Naked Indo-Chinese woman sitting , dated 1929
Gouache watercolor
Signed and dated lower right
Dimensions: 43 x 56 cm
With frame: 65.5 x 79.5 cm
Iwan Cerf born in Belgium, where he began his pictorial practice. In Liège, he joined the Academy of Fine Arts. Since the art of the turn of the century is created and lives in the artistic capital of Europe; he settled in Paris in 1901. From then on, he studied at the Beaux-Arts de Paris, in the studio of Hippolyte Lefèbvre (sculptor and painter, 1863 - 1935) and Tony Robert-Fleury (history painter, 1837 - 1912).
Once in Paris, the painter takes advantage of the dynamism of the city to undertake his career and mark his time. He exhibited at the Salon from 1924 to 1940, at the Salon d'Automne from 1922 to 1942 and at the Salon des Tuileries from 1927 to 1929. His paintings range from portraits, genre scenes, to landscapes and still lifes.
From its landscapes, we retain the views of Provence and the mountain. Otherwise, he is inspired by the fantasies of the Middle East and the Far East: we know him as an "Arab Woman" (1921). Rather than an idealistic vision, he prefers warm tones that are faithful to his model, which he portrays with simplicity and accuracy.
Iwan Cerf represents a young woman seated, from her left profile.
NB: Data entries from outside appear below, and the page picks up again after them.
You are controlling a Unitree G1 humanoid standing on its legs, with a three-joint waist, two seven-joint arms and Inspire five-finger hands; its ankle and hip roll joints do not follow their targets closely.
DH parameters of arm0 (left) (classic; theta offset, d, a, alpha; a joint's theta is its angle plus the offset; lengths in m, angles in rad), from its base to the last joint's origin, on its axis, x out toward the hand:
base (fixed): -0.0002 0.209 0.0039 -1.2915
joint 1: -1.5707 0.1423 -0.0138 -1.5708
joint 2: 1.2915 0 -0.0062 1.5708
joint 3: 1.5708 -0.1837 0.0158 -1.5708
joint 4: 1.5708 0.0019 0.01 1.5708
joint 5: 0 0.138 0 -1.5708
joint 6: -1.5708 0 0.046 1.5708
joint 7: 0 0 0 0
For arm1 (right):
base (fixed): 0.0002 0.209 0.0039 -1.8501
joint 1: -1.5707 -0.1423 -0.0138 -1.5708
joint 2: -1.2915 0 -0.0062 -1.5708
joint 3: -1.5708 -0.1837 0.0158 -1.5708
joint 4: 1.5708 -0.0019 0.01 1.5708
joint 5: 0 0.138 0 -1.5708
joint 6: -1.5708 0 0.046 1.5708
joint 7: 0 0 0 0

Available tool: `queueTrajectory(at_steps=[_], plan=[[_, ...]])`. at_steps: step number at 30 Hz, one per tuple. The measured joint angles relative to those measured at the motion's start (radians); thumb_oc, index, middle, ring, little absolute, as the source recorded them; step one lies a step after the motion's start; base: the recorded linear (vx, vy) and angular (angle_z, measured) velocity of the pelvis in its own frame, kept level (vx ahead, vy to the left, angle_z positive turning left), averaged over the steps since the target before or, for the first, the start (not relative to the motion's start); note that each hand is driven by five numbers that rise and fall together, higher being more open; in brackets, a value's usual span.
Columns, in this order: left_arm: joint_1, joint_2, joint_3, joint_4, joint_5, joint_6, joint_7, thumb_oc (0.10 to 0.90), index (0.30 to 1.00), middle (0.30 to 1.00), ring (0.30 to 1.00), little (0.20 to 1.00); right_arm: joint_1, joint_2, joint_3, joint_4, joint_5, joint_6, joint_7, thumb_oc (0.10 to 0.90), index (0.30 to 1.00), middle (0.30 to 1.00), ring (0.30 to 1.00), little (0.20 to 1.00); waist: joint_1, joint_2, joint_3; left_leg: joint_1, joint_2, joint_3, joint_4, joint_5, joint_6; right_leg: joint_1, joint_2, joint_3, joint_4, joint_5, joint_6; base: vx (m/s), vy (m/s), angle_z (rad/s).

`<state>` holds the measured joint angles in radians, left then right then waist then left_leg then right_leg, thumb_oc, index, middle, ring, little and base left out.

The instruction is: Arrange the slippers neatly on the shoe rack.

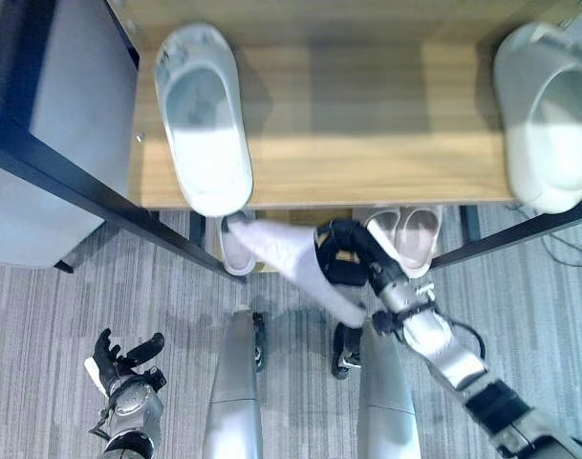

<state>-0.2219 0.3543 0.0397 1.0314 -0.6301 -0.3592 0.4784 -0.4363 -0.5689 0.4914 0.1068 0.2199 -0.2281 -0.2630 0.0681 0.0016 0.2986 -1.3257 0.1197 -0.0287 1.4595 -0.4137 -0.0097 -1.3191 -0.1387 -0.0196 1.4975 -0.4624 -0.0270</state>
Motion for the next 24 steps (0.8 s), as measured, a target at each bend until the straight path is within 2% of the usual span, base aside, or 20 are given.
queueTrajectory(at_steps=[1,2,6,8,9,12,13,15,18,24], plan=[[-0.003,0.002,0.001,-0.013,-0.021,-0.001,0.009,0.800,0.900,0.900,0.900,0.900,-0.043,-0.005,-0.003,0.001,-0.004,0.000,-0.034,0.400,0.300,0.300,0.300,0.300,0.004,0.008,-0.002,-0.054,-0.010,-0.016,0.064,-0.015,0.002,-0.046,-0.006,0.000,0.065,-0.021,-0.011,0.06,-0.012,0.18],[-0.005,0.003,0.002,-0.014,-0.032,-0.002,0.014,0.800,0.900,0.900,0.900,0.900,-0.060,-0.003,-0.009,0.002,-0.008,0.000,-0.052,0.400,0.300,0.300,0.300,0.300,0.008,0.011,-0.002,-0.080,-0.012,-0.022,0.097,-0.023,-0.001,-0.069,-0.005,0.000,0.101,-0.031,-0.006,0.08,-0.014,0.16],[-0.042,0.013,0.000,0.091,-0.037,-0.005,0.068,0.800,0.900,0.900,0.900,0.900,-0.154,-0.003,0.014,0.004,-0.055,-0.002,-0.159,0.400,0.300,0.300,0.300,0.300,0.026,0.032,-0.003,-0.198,-0.019,-0.046,0.275,-0.072,-0.005,-0.184,-0.002,0.022,0.282,-0.090,-0.014,0.08,-0.021,0.04],[-0.052,0.020,0.003,0.109,-0.037,0.003,0.104,0.800,0.900,0.900,0.900,0.900,-0.185,-0.001,0.030,0.004,-0.077,-0.002,-0.191,0.400,0.300,0.300,0.300,0.300,0.025,0.041,-0.002,-0.239,-0.029,-0.052,0.328,-0.083,-0.003,-0.225,-0.004,0.033,0.340,-0.107,-0.002,0.08,-0.028,0.08],[-0.057,0.028,0.004,0.111,-0.037,0.004,0.111,0.800,0.900,0.900,0.900,0.900,-0.201,0.001,0.038,0.005,-0.090,0.001,-0.207,0.400,0.300,0.300,0.300,0.300,0.027,0.042,-0.001,-0.262,-0.035,-0.055,0.358,-0.090,-0.013,-0.249,-0.004,0.040,0.375,-0.116,-0.005,0.08,-0.030,0.12],[-0.070,0.037,0.003,0.137,-0.037,0.008,0.126,0.800,0.900,0.900,0.900,0.900,-0.234,0.003,0.071,0.009,-0.111,0.012,-0.235,0.400,0.300,0.300,0.300,0.300,0.027,0.053,0.020,-0.277,-0.045,-0.062,0.414,-0.102,-0.013,-0.263,0.002,0.052,0.443,-0.134,0.002,0.11,-0.013,0.05],[-0.081,0.049,0.005,0.152,-0.039,0.014,0.130,0.800,0.900,0.900,0.900,0.900,-0.274,-0.001,0.093,0.016,-0.136,0.024,-0.241,0.400,0.300,0.300,0.300,0.300,0.019,0.054,0.053,-0.259,-0.048,-0.060,0.452,-0.114,-0.005,-0.243,0.017,0.073,0.480,-0.150,-0.004,0.08,0.014,-0.01],[-0.091,0.069,0.004,0.160,-0.038,0.017,0.146,0.800,0.900,0.900,0.900,0.900,-0.349,0.000,0.096,0.028,-0.162,0.030,-0.249,0.400,0.300,0.300,0.300,0.300,0.017,0.057,0.108,-0.264,-0.047,-0.066,0.525,-0.143,-0.017,-0.251,0.032,0.088,0.550,-0.178,0.007,0.06,0.027,-0.08],[-0.112,0.087,0.009,0.158,-0.038,0.019,0.146,0.800,0.900,0.900,0.900,0.900,-0.448,-0.001,0.090,0.041,-0.165,0.044,-0.270,0.400,0.300,0.300,0.300,0.300,0.004,0.047,0.185,-0.279,-0.047,-0.070,0.582,-0.151,-0.023,-0.275,0.042,0.104,0.609,-0.182,0.016,0.05,0.044,-0.08],[-0.113,0.088,0.016,0.173,-0.038,0.064,0.144,0.800,0.900,0.900,0.900,0.900,-0.478,-0.010,0.087,0.050,-0.175,0.100,-0.291,0.400,0.300,0.300,0.300,0.300,-0.009,0.027,0.227,-0.304,-0.026,-0.082,0.673,-0.191,-0.017,-0.300,0.069,0.116,0.671,-0.190,0.030,0.04,0.054,-0.16]])
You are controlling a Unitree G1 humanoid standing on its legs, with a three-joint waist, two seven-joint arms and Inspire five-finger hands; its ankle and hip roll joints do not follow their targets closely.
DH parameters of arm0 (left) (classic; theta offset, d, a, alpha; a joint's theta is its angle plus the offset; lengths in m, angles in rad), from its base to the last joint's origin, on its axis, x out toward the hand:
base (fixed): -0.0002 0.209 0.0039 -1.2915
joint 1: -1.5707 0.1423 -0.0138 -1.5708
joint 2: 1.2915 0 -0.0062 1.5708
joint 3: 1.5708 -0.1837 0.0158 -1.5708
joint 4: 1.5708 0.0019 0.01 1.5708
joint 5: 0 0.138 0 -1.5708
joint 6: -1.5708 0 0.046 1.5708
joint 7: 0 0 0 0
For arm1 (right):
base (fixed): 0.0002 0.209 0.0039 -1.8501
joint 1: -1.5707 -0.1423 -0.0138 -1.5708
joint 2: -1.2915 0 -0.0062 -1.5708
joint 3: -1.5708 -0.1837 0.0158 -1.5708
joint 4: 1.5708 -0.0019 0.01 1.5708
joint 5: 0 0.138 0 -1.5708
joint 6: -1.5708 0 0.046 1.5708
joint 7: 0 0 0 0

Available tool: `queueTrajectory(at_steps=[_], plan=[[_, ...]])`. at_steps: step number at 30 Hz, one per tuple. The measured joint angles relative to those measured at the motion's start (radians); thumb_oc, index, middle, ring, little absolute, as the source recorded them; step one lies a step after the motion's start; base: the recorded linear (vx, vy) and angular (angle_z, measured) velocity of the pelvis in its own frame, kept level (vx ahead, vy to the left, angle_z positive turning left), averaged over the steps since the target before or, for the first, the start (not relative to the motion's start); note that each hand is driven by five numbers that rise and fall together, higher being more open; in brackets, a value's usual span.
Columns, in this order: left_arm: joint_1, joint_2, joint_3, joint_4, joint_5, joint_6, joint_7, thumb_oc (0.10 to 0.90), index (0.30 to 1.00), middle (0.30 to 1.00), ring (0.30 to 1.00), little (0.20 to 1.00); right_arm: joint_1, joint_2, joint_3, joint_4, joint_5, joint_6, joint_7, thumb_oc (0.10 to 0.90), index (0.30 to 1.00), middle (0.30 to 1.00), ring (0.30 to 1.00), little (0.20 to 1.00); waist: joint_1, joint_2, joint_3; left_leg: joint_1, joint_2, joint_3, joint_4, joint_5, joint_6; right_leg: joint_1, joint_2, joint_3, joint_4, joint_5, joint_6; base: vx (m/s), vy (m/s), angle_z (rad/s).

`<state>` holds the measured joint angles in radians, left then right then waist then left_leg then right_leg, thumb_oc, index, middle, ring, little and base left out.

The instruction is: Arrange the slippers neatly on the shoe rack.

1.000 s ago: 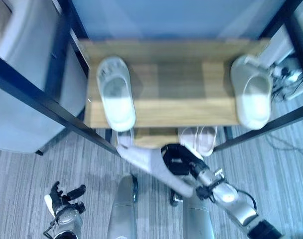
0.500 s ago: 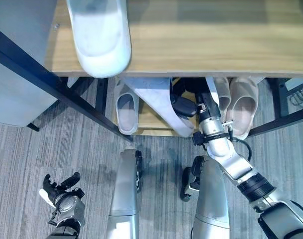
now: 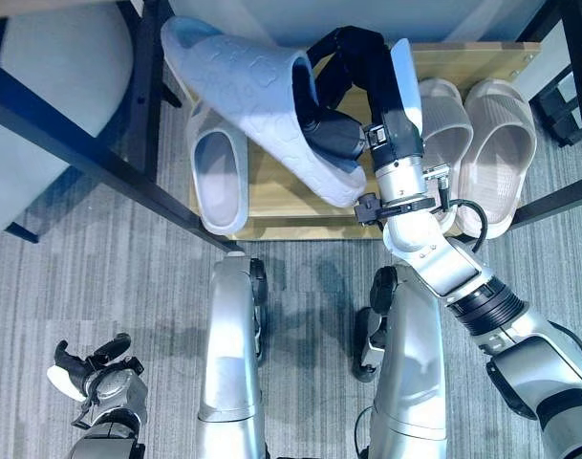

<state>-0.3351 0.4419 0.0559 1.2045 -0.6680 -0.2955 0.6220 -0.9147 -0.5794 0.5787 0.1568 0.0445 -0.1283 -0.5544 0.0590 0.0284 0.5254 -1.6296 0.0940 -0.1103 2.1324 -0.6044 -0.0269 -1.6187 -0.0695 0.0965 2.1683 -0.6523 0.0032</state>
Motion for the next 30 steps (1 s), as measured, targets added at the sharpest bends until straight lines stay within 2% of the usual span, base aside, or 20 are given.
queueTrajectory(at_steps=[4,8,13,17,30], plan=[[-0.013,0.000,-0.006,-0.020,0.001,0.000,-0.001,0.800,0.900,0.900,0.900,0.900,-0.007,0.008,0.002,0.060,0.002,0.012,0.001,0.400,0.300,0.300,0.300,0.300,0.005,-0.004,0.003,0.006,0.014,0.011,0.005,-0.014,0.012,0.001,0.012,0.010,-0.001,-0.003,0.007,0.02,0.027,-0.07],[-0.050,0.004,-0.017,-0.021,-0.001,-0.002,-0.005,0.800,0.900,0.900,0.900,0.900,-0.052,0.010,0.025,0.148,0.055,0.021,0.006,0.400,0.300,0.300,0.300,0.300,0.005,-0.005,0.003,0.009,0.016,0.012,0.014,-0.024,0.015,0.005,0.014,0.012,0.002,-0.006,0.012,0.01,0.001,-0.03],[-0.105,0.015,-0.055,-0.008,-0.023,-0.001,-0.024,0.800,0.900,0.900,0.900,0.900,-0.164,0.027,0.104,0.298,0.097,0.056,0.007,0.400,0.300,0.300,0.300,0.300,0.006,-0.017,0.010,0.018,0.015,0.011,0.022,-0.025,0.016,0.012,0.015,0.015,0.011,-0.006,0.012,0.00,0.000,0.00],[-0.129,0.021,-0.055,-0.005,-0.040,0.016,-0.037,0.800,0.900,0.900,0.900,0.900,-0.179,0.053,0.107,0.314,0.098,0.065,0.006,0.400,0.300,0.300,0.300,0.300,0.005,-0.021,0.012,0.018,0.016,0.009,0.027,-0.026,0.014,0.014,0.020,0.014,0.013,-0.007,0.013,0.00,0.000,0.00],[-0.110,0.025,-0.054,0.002,-0.080,0.016,-0.064,0.800,0.900,0.900,0.900,0.900,-0.179,0.102,0.112,0.363,0.099,0.082,0.006,0.400,0.300,0.300,0.300,0.300,0.003,-0.036,0.019,0.022,0.016,0.007,0.035,-0.027,0.014,0.020,0.025,0.013,0.016,-0.007,0.013,0.00,0.000,0.00]])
He delicately paints the curve of his body. The painter pays attention to detail. Like a sculptor, he modulates light to give volume and life to his drawing. We could, on the one hand, think of the heritage of Gauguin, who freely painted the young women of the Marquesas Islands in the 1890s. Furthermore, we know that Iwan Cerf has a great visual culture. It is not impossible that he used the canon of the genre: the "Young naked man sitting by the sea", 1835-1836, by Hippolyte Flandrin, exhibited at the Louvre.